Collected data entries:
*-*-*
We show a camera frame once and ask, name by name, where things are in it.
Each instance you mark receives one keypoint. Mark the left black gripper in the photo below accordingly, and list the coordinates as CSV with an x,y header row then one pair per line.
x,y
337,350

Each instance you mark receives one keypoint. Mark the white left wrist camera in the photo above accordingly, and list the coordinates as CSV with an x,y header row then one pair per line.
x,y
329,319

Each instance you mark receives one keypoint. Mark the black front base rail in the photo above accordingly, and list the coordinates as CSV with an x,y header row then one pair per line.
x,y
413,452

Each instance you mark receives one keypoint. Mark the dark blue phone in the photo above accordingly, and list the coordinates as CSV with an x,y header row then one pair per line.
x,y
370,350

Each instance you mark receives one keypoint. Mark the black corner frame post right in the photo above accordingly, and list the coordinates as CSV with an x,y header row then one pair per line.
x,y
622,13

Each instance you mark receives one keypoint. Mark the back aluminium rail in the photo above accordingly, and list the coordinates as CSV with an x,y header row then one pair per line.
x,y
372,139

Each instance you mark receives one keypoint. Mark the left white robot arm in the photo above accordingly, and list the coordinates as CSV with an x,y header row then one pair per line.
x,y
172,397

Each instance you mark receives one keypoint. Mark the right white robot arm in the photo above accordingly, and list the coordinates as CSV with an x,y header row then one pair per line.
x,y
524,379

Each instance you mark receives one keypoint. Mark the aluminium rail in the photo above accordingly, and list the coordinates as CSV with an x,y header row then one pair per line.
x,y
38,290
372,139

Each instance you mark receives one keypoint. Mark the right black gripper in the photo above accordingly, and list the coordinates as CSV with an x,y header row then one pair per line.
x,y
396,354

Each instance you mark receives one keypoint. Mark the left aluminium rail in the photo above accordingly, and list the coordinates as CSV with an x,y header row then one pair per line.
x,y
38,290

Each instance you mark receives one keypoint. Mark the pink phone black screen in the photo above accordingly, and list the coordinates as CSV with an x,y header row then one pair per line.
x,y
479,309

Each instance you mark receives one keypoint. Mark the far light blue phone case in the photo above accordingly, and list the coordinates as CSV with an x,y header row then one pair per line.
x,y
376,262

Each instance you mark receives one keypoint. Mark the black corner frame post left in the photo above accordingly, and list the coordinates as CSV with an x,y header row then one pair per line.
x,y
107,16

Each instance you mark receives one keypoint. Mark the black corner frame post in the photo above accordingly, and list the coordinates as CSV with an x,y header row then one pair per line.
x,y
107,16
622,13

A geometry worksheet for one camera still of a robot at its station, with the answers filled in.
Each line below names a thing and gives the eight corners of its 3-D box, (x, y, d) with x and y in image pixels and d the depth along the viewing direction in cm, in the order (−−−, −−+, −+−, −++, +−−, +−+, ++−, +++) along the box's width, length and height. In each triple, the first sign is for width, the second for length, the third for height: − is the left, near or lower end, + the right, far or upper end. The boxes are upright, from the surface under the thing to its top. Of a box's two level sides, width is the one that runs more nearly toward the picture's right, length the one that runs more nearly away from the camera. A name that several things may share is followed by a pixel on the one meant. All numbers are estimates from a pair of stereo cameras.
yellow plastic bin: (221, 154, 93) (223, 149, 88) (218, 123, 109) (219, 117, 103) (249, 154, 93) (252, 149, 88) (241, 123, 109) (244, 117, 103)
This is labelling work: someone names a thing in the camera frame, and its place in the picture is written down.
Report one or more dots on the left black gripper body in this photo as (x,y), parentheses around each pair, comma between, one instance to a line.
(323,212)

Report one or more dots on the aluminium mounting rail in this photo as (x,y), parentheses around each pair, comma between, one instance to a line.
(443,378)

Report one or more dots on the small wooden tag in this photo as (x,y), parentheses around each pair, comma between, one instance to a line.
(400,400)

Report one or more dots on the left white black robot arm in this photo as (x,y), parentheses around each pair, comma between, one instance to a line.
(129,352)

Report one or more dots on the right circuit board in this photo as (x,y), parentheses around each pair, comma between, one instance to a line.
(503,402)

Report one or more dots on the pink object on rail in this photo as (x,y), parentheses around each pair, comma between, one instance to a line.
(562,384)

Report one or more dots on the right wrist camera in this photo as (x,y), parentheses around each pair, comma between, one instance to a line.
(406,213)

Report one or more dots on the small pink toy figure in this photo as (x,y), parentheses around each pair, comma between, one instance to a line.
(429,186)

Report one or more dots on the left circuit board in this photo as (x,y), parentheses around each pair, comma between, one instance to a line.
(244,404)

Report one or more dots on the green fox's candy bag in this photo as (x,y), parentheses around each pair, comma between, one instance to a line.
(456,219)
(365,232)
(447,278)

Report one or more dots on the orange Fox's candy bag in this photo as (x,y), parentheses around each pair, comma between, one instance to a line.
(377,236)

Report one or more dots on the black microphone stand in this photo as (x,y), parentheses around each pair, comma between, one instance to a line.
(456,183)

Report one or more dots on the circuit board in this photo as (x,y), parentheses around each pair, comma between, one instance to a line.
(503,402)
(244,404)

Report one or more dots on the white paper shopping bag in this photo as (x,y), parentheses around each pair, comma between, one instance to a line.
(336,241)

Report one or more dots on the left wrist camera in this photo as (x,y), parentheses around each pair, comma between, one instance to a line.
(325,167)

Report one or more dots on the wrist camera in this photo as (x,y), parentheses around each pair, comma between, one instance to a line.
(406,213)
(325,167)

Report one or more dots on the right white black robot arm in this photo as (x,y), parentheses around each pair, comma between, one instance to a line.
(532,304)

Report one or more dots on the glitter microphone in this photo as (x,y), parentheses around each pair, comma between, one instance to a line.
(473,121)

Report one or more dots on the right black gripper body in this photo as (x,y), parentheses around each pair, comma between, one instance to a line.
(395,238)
*-*-*
# Work task
Every line above must appear again in your reply, exactly as written.

# Answer to this exercise
We show a camera frame once and ask, name by name, where things are in it.
Each instance you mark receives one keypoint. Mark the left black gripper in the photo below accordingly, and list the coordinates as CSV with an x,y header row then one pair per line.
x,y
337,350

Each instance you mark receives one keypoint. Mark the white left wrist camera in the photo above accordingly, and list the coordinates as CSV with an x,y header row then one pair per line.
x,y
329,319

Each instance you mark receives one keypoint. Mark the black front base rail in the photo above accordingly, and list the coordinates as CSV with an x,y header row then one pair per line.
x,y
413,452

Each instance you mark receives one keypoint. Mark the dark blue phone in the photo above accordingly, and list the coordinates as CSV with an x,y header row then one pair per line.
x,y
370,350

Each instance you mark receives one keypoint. Mark the black corner frame post right in the photo above accordingly, and list the coordinates as CSV with an x,y header row then one pair per line.
x,y
622,13

Each instance you mark receives one keypoint. Mark the back aluminium rail in the photo above accordingly, and list the coordinates as CSV with an x,y header row then one pair per line.
x,y
372,139

Each instance you mark receives one keypoint. Mark the left white robot arm in the photo above accordingly, and list the coordinates as CSV with an x,y header row then one pair per line.
x,y
172,397

Each instance you mark receives one keypoint. Mark the right white robot arm in the photo above accordingly, and list the coordinates as CSV with an x,y header row then one pair per line.
x,y
524,379

Each instance you mark receives one keypoint. Mark the aluminium rail in the photo above accordingly, and list the coordinates as CSV with an x,y header row then one pair per line.
x,y
38,290
372,139

Each instance you mark receives one keypoint. Mark the right black gripper in the photo above accordingly, and list the coordinates as CSV with an x,y header row then one pair per line.
x,y
396,354

Each instance you mark receives one keypoint. Mark the left aluminium rail in the photo above accordingly, and list the coordinates as CSV with an x,y header row then one pair per line.
x,y
38,290

Each instance you mark receives one keypoint. Mark the pink phone black screen in the photo above accordingly, and list the coordinates as CSV with an x,y header row then one pair per line.
x,y
479,309

Each instance you mark receives one keypoint. Mark the far light blue phone case in the photo above accordingly, and list the coordinates as CSV with an x,y header row then one pair per line.
x,y
376,262

Each instance you mark receives one keypoint. Mark the black corner frame post left in the photo above accordingly, and list the coordinates as CSV with an x,y header row then one pair per line.
x,y
107,16

Each instance you mark receives one keypoint. Mark the black corner frame post in the photo above accordingly, and list the coordinates as CSV with an x,y header row then one pair per line.
x,y
107,16
622,13

A geometry worksheet for one camera still of a robot at its station, with the answers filled in.
Each line below names a thing and gives the eight corners of its 3-D box, (x, y, d) with x and y in image pixels and d the depth along the viewing direction in cm, in the order (−−−, −−+, −+−, −++, +−−, +−+, ++−, +++) along the box's width, length and height. In each triple, the first sign is for width, the second for length, the third for height: − is the left, near or lower end, + the right, far or upper end. The boxes are upright, from the surface under the thing to its top. Of a box's two level sides, width is the one that runs more nearly toward the picture's right, length the one that runs more nearly away from the camera. A name that several things may share is followed by a pixel on the one meant. All numbers are estimates from a pair of stereo cameras.
yellow plastic bin: (221, 154, 93) (223, 149, 88) (218, 123, 109) (219, 117, 103) (249, 154, 93) (252, 149, 88) (241, 123, 109) (244, 117, 103)
This is labelling work: someone names a thing in the camera frame, and its place in the picture is written down.
Report one or more dots on the left black gripper body in this photo as (x,y), parentheses around each pair, comma between, one instance to a line.
(323,212)

Report one or more dots on the aluminium mounting rail in this photo as (x,y), parentheses around each pair, comma between, one instance to a line.
(443,378)

Report one or more dots on the small wooden tag in this photo as (x,y), parentheses around each pair, comma between, one instance to a line.
(400,400)

Report one or more dots on the left white black robot arm in this photo as (x,y), parentheses around each pair, comma between, one instance to a line.
(129,352)

Report one or more dots on the right circuit board in this photo as (x,y), parentheses around each pair, comma between, one instance to a line.
(503,402)

Report one or more dots on the pink object on rail in this photo as (x,y), parentheses around each pair, comma between, one instance to a line.
(562,384)

Report one or more dots on the right wrist camera in this photo as (x,y), parentheses around each pair, comma between, one instance to a line.
(406,213)

Report one or more dots on the small pink toy figure in this photo as (x,y), parentheses around each pair, comma between, one instance to a line.
(429,186)

Report one or more dots on the left circuit board in this photo as (x,y), parentheses around each pair, comma between, one instance to a line.
(244,404)

Report one or more dots on the green fox's candy bag in this photo as (x,y), parentheses around each pair, comma between, one instance to a line.
(456,219)
(365,232)
(447,278)

Report one or more dots on the orange Fox's candy bag in this photo as (x,y), parentheses around each pair, comma between, one instance to a line.
(377,236)

Report one or more dots on the black microphone stand in this photo as (x,y), parentheses around each pair, comma between, one instance to a line.
(456,183)

Report one or more dots on the circuit board in this photo as (x,y), parentheses around each pair, comma between, one instance to a line.
(503,402)
(244,404)

Report one or more dots on the white paper shopping bag in this photo as (x,y), parentheses around each pair, comma between, one instance to a line.
(336,241)

Report one or more dots on the left wrist camera in this photo as (x,y), parentheses around each pair, comma between, one instance to a line.
(325,167)

Report one or more dots on the wrist camera in this photo as (x,y), parentheses around each pair, comma between, one instance to a line.
(406,213)
(325,167)

Report one or more dots on the right white black robot arm in this photo as (x,y), parentheses around each pair, comma between, one instance to a line.
(532,304)

Report one or more dots on the glitter microphone in this photo as (x,y), parentheses around each pair, comma between, one instance to a line.
(473,121)

Report one or more dots on the right black gripper body in this photo as (x,y), parentheses around each pair, comma between, one instance to a line.
(395,238)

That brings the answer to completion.